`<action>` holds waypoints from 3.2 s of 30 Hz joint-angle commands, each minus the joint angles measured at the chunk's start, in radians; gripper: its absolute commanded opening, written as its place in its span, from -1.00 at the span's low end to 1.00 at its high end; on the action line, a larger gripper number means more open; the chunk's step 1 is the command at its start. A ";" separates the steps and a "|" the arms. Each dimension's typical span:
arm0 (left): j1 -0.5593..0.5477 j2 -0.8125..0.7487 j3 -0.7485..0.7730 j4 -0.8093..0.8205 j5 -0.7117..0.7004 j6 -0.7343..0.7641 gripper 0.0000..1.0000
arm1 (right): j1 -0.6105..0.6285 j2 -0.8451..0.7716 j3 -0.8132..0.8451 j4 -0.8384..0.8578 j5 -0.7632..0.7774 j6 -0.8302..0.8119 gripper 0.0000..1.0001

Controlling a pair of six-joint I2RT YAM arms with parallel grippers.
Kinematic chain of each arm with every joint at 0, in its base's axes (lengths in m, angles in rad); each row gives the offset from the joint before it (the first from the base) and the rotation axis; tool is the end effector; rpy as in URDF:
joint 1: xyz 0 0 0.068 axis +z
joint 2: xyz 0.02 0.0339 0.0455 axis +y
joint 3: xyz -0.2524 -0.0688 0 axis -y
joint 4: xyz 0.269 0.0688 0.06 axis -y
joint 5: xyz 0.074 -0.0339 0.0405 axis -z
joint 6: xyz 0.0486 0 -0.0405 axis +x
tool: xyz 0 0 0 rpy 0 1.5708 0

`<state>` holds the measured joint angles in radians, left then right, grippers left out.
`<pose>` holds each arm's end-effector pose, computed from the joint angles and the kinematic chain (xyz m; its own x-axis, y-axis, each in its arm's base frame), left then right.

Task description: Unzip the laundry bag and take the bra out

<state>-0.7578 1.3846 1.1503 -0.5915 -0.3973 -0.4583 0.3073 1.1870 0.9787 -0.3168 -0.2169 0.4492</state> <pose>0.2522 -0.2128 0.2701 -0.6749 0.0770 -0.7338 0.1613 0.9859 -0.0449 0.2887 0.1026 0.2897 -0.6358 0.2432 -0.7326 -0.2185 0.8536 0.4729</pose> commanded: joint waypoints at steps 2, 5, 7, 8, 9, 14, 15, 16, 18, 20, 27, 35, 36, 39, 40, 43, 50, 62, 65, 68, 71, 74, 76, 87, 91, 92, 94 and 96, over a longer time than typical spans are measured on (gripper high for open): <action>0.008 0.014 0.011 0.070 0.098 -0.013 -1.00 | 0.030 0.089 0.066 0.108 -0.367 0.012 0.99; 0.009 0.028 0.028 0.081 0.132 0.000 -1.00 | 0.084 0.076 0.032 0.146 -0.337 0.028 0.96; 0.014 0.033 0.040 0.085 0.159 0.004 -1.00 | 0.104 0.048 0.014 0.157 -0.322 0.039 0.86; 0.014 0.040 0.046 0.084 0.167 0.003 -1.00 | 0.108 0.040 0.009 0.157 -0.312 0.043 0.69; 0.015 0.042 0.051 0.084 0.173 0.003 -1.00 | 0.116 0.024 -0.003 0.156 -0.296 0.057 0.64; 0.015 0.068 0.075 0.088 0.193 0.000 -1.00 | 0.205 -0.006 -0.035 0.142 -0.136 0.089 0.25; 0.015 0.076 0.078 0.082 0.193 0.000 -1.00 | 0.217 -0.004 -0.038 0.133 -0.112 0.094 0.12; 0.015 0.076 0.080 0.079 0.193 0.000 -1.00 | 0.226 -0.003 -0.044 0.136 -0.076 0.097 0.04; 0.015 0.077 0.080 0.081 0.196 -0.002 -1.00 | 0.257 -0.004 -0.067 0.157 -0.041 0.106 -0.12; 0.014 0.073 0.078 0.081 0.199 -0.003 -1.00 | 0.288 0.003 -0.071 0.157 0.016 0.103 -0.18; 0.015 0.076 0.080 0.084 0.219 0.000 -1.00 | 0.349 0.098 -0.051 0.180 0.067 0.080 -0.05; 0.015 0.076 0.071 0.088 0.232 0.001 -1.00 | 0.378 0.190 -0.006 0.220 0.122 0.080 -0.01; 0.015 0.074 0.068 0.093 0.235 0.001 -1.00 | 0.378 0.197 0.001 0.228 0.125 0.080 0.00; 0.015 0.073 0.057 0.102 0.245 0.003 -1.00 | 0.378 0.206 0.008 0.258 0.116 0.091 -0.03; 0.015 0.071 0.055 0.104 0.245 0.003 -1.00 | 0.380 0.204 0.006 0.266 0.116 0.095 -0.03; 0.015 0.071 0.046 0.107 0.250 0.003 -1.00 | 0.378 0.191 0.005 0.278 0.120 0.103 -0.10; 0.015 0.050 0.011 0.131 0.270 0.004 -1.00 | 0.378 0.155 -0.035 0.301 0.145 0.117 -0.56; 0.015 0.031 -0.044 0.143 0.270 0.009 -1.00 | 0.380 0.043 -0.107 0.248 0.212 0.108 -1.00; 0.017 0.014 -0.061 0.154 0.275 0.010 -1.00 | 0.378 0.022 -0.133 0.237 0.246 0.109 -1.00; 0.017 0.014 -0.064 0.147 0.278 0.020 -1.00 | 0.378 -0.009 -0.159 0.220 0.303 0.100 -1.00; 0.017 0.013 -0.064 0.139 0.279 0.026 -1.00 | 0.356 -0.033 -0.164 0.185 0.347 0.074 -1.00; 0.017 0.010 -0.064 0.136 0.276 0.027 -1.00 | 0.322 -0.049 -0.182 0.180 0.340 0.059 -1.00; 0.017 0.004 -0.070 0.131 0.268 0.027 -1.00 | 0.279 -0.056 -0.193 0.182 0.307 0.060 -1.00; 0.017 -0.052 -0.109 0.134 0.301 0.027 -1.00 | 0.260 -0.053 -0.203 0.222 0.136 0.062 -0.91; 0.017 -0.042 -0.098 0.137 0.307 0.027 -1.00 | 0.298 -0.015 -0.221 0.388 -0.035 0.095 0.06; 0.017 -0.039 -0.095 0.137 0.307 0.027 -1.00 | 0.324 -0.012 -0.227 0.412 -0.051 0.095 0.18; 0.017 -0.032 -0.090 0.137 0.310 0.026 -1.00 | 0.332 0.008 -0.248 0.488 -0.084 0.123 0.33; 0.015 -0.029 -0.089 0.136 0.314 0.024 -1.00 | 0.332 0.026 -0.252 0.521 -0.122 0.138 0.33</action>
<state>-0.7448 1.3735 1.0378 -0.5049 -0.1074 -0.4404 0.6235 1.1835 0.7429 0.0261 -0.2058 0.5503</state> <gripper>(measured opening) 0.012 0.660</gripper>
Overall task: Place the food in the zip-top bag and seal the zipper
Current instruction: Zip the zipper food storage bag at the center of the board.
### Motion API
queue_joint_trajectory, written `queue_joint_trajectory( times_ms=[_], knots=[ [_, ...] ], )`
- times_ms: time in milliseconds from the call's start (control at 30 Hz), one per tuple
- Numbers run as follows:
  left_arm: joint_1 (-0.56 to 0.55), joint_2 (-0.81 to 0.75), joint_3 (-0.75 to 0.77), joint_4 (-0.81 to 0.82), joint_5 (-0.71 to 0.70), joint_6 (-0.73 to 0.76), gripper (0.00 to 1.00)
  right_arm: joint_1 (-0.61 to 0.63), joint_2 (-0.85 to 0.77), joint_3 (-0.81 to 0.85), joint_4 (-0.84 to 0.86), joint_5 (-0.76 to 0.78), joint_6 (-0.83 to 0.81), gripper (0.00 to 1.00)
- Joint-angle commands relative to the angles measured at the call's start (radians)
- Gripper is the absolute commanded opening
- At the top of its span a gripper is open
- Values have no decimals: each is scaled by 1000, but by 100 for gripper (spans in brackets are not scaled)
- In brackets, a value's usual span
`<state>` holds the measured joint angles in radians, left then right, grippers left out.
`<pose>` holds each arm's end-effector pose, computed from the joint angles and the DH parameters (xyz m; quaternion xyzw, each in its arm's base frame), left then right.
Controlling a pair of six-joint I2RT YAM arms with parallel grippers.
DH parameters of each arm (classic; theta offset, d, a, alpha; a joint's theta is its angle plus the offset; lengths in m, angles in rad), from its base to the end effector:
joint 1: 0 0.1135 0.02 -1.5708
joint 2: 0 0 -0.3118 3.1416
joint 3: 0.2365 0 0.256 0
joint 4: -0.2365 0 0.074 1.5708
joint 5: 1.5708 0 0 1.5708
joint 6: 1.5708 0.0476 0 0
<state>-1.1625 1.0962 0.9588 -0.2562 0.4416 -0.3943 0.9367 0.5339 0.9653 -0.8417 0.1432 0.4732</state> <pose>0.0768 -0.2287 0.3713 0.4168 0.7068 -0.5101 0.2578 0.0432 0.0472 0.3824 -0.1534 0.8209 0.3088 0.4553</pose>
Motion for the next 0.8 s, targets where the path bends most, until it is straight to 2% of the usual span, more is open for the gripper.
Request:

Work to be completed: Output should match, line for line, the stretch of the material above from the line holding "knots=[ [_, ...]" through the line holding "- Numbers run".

Your response:
queue_joint_trajectory, written `queue_joint_trajectory( times_ms=[_], knots=[ [_, ...] ], )`
- times_ms: time in milliseconds from the call's start (control at 30 Hz), one per tuple
- Numbers run as follows:

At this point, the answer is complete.